Someday, years later, I might have possessed the proper vocabulary to present what occurred next. I do not mean this as a boast. I mean this for my own selfish reasons. I hope, in time, I might find the proper words in a desperate attempt to expel the memory of moments past. I care little for the audience at the crux of our story here, and I am sorry for this reader, but for my own continued life, I must shelter my immortal soul first before I consider an outsider’s capacity for comprehension. I want to define what it was I felt. I want the words of man to meet with the sights I beheld and combat the insults inflicted against my other senses.

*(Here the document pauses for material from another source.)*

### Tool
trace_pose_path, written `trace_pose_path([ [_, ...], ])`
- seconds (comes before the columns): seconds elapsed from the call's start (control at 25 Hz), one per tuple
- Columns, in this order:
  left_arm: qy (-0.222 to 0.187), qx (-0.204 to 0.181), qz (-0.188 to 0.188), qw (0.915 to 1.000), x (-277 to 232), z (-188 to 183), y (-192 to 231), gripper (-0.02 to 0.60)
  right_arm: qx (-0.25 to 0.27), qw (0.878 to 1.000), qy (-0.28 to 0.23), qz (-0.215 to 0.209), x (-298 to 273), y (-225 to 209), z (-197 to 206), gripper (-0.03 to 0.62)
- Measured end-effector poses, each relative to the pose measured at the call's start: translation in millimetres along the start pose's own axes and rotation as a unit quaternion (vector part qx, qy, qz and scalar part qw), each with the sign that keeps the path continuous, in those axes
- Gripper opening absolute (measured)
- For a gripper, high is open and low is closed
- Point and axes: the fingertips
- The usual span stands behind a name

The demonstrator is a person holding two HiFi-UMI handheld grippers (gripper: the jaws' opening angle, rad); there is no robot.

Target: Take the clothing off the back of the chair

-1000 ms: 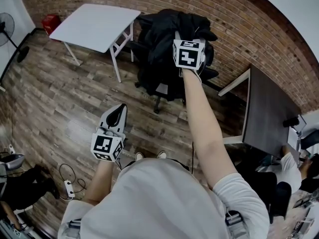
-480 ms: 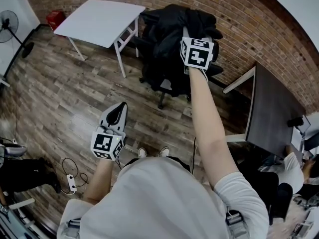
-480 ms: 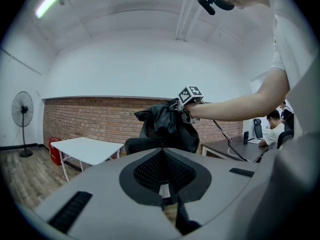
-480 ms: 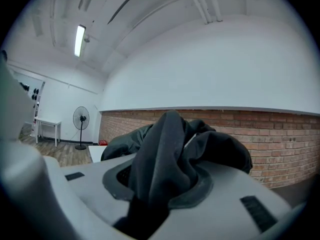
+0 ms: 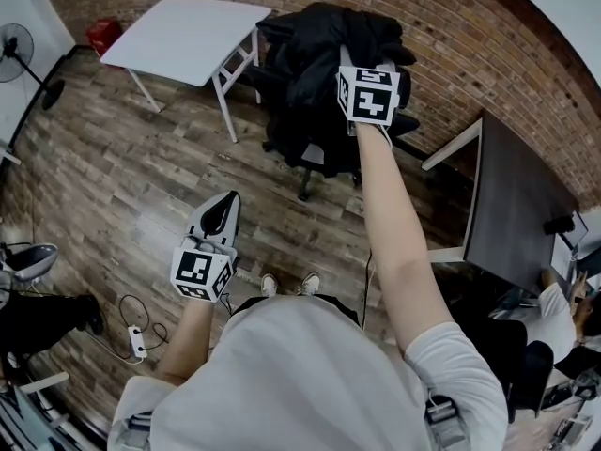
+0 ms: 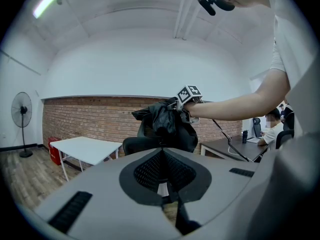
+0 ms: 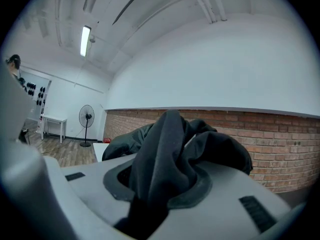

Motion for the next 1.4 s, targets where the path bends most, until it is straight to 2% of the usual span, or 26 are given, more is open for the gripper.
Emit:
trace_pose_path([
  [0.2, -0.007, -0.003, -0.004, 1.0000, 1, -5, -9, 0.021, -0.006, 1.000, -0.005, -0.007, 8, -2, 2, 0.122],
  [0.36, -0.006, -0.008, -0.010, 0.9999, 2, -5, -13, 0.021, -0.056, 0.998, -0.013, -0.017, 14, -15, -4, 0.106],
  [0.6, -0.014, -0.021, -0.014, 0.9996, -7, -19, -16, 0.021, -0.064, 0.997, -0.036, -0.034, 16, -29, -28, 0.097],
  [1.0, -0.022, -0.031, -0.016, 0.9991, -26, -30, -18, 0.021, -0.040, 0.996, -0.059, -0.052, 13, -39, -53, 0.095],
  [1.4, -0.031, -0.030, -0.009, 0.9990, -45, -35, -22, 0.021, -0.039, 0.994, -0.074, -0.068, 17, -44, -67, 0.097],
])
Point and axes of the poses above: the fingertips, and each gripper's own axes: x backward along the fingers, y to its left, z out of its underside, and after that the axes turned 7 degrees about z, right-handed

This, I believe, is how mankind invented God. Faced with phenomena so much larger than a primitive mind, humanity’s brightest minds walk to the line of what is possible, what is knowable, and anything that cannot be given shape by words then available, becomes the realm of the divine. We could not call a thunderstorm anything but the realm of Zeus. We could not call the tempestuous and moody seas anything but the jealousy of mighty Poseidon. Death itself remains definitely beyond our reach, even with every scrap of science we today possess. What we lack in words, and in definition, we compensate for with rhythm and song, so that we might somehow hold a higher sensory posture. We wish to brush against the intriguing possibilities that there are monumental instances beyond our comprehension and beyond the reductive magical powers of an almighty, Himself impossible for a man to capture in His glory.